それを一品ずつ大皿に盛って、ちょっとしたバイキングスタイルだ。
「これはいいね。まあ、これだけ頭数居るからできることなんだろうけど」
素直にソフィーに感想を言うと。
「そうですね。二人だとちょっと難しいかも……。でも、家族が増えたら、こういう感じにするのも良いかもしれないわ」
ソフィーがそんなことを答える。
おい、ラファエルたちの前だぞ。
俺が思わず一瞬青くなると。
案の定。
「おおっ! さすが新婚! のろけるじゃねぇか!」
「「「わっっはははは!」」」
ソフィーの台詞にラファエルと仲間の大工さんたちが反応して爆笑する。
やべぇ。
恥ずかしいぞ、これは。
思いっきり冷やかされてしまった。
でも、ソフィーにはその冷やかしは全く通じていないらしく。
「だって、ジェルンといっぱい家族欲しいですから。二人っきりも良いですけど、やっぱり賑やかで仲の良い家族が作りたいので……」
どこか嬉しそうにそんなことを答えてしまう。
これには、冷やかした側のラファエルたち大工さんたちがキョトンとして顔を見合わせてしまった。
「うん、ま……まあ、こんなとこでふたりっきりだとちと寂しいからな。家族は多いに越したことはないぞ」
ソフィーの反応にたじろいだ感じを繕うように、腕を組んでうんうんと頷きながらそう分かったような返答をするラファエルだった。
そんなラファエルを見て、くすくす笑うのは奥さんのパメラさんと、娘のラヴィちゃん。
ラヴィちゃんは、ちょうど俺のすぐそばにいたので。
「ソフィーちゃんって……大物ですね……」
と、俺に耳打ちしてくる。
「まあ……言葉の細かいニュアンスが伝わってないかもしれないけどな……」
ソフィーがこっちの言葉を使うようになってから、まだ2ヶ月も経ってないからなぁ……。
「そっか。

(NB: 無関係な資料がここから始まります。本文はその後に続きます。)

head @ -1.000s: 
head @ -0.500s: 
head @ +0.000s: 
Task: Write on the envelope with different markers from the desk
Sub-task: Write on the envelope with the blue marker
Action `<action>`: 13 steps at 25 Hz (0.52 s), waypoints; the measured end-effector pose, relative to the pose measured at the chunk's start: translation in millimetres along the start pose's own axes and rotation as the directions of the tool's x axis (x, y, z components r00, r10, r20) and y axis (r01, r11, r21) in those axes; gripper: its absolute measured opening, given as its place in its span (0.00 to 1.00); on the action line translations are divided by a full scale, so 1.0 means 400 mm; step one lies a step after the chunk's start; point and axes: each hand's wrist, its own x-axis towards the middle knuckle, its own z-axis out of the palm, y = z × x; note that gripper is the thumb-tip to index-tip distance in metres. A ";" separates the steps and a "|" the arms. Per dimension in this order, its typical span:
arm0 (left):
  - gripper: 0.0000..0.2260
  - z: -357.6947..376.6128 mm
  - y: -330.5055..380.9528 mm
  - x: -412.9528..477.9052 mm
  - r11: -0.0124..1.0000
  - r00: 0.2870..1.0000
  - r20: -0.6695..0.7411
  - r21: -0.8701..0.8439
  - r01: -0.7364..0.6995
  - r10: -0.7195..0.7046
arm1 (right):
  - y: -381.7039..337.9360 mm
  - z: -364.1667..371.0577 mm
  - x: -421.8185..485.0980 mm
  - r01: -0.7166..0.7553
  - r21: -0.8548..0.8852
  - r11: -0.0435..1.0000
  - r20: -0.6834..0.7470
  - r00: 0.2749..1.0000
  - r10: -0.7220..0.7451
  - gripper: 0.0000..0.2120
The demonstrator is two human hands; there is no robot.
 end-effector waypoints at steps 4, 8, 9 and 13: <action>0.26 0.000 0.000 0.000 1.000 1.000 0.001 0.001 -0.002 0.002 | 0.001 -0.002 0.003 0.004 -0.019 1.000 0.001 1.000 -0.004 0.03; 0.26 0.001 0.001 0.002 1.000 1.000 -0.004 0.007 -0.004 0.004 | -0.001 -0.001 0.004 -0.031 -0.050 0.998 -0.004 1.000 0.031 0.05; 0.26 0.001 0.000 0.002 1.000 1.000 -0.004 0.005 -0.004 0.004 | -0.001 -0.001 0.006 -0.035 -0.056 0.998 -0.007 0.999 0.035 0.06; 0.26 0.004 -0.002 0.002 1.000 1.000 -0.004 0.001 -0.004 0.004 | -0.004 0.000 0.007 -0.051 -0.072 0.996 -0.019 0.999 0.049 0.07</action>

すっかりこっちの言葉を普通に話すから忘れてたけど、ソフィーちゃん、まだこっち来てからそんなに経ってないですもんね……」
ラヴィちゃんも頷く。
この短期間で彼女たちとも普通に違和感なく話せているくらい、こちらの言葉を話せるようになってるのは、考えてみたら結構すごいことなんだよな。
まだ若いからということもあるかもしれないが、彼女の物覚えはものすごくいい。
今やらせている薬品調合のノウハウだって、教えたら教えるだけどんどん吸収していく。
適性もあるのかもしれないが、若いと物覚えが早くて羨ましい。
俺とラヴィちゃんがそんな話に花を咲かせていることも多分あの様子では分かってないソフィーは。

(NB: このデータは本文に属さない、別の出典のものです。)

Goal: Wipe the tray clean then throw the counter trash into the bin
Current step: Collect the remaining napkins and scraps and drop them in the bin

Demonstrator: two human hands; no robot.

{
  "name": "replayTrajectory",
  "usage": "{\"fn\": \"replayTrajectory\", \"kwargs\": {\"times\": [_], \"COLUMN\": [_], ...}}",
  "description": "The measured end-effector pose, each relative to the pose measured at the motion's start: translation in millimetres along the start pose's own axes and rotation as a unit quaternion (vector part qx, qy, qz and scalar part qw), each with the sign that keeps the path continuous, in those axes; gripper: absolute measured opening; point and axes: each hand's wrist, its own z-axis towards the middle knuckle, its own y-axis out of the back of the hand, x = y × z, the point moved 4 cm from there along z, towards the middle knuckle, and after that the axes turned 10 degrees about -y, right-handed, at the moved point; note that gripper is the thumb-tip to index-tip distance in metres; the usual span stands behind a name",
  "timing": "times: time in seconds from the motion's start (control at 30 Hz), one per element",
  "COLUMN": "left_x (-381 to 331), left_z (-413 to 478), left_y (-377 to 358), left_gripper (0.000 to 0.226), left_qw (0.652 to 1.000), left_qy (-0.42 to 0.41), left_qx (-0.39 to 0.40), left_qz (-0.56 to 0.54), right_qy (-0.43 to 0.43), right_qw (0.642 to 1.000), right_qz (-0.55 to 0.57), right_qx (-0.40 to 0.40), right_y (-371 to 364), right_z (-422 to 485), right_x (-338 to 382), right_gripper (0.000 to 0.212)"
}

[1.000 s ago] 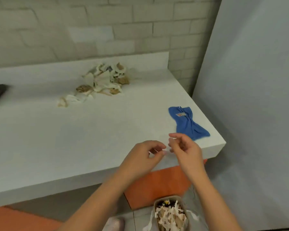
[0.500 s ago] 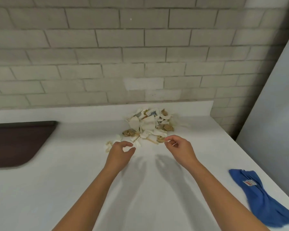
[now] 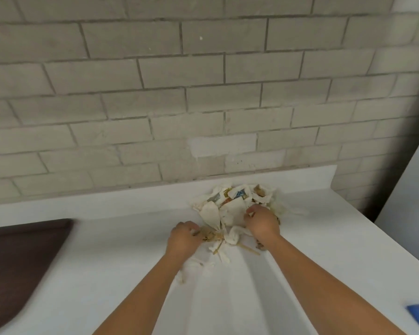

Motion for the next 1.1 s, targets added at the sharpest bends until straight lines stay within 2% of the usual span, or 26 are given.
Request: {"fn": "replayTrajectory", "kwargs": {"times": [0.23, 0.33, 0.43, 0.5, 0.6, 0.73, 0.8, 0.93, 1.03, 1.1], "left_x": [-19.7, -20.9, -22.0, -20.9, -15.7, -14.0, -17.5, -34.3, -59.8, -76.5], "left_z": [63.8, 77.8, 84.1, 85.9, 82.5, 67.0, 55.8, 24.8, -17.8, -55.7], "left_y": [-36.1, -51.6, -57.4, -58.5, -53.7, -35.5, -21.8, 1.1, 5.8, -3.5], "left_gripper": [0.06, 0.064, 0.045, 0.039, 0.033, 0.027, 0.028, 0.025, 0.013, 0.01], "left_qw": [0.997, 0.99, 0.989, 0.995, 0.999, 0.999, 0.996, 0.991, 0.985, 0.98], "left_qy": [-0.008, 0.004, -0.012, -0.015, -0.003, -0.005, -0.012, -0.049, -0.088, -0.101], "left_qx": [0.025, 0.042, 0.017, 0.008, -0.008, -0.05, -0.084, -0.123, -0.129, -0.106], "left_qz": [0.067, 0.136, 0.144, 0.096, 0.051, 0.011, 0.016, 0.008, -0.076, -0.137], "right_qy": [-0.052, -0.047, -0.029, -0.025, -0.018, 0.017, 0.025, 0.016, -0.002, -0.018], "right_qw": [0.987, 0.987, 0.998, 0.999, 0.997, 0.987, 0.969, 0.907, 0.872, 0.848], "right_qz": [-0.154, -0.151, -0.051, 0.021, 0.061, 0.154, 0.244, 0.42, 0.489, 0.529], "right_qx": [-0.015, -0.009, 0.019, 0.026, 0.041, 0.028, 0.02, 0.013, 0.019, 0.022], "right_y": [-26.8, -31.1, -31.2, -29.3, -26.8, -7.8, 10.2, 46.8, 71.5, 85.9], "right_z": [41.9, 47.7, 50.8, 52.9, 53.5, 42.2, 28.6, -9.1, -47.9, -78.6], "right_x": [5.8, 8.0, 6.0, 3.5, 1.7, 0.2, -3.2, -20.0, -45.9, -70.5], "right_gripper": [0.064, 0.054, 0.028, 0.031, 0.037, 0.031, 0.026, 0.018, 0.008, 0.01]}}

俺たちがそんな話をしている間にも、てきぱきと昼食の配膳を整えるソフィー。
あっという間にすべてが整って。
「さ、皆さん! たくさん食べて下さいね!」
彼女のその言葉を合図に。
「うおお! 豪勢だ!」
「いただきます!」
大工連中は先を争うようにおかずを取り始める。
「俺たちもいただこうか」
「そうですね」
ほっといたら一気に全部食べ尽くしてしまいそうな勢いで、どんどん自分の皿におかずを取っていく彼らの様子を見て、俺とラヴィちゃんは話を切り上げて自分たちの分を確保することにした。
まあ、さすがにあいつらもホントに全部食っちまうような無神経な奴らじゃないことは分かってるけどね。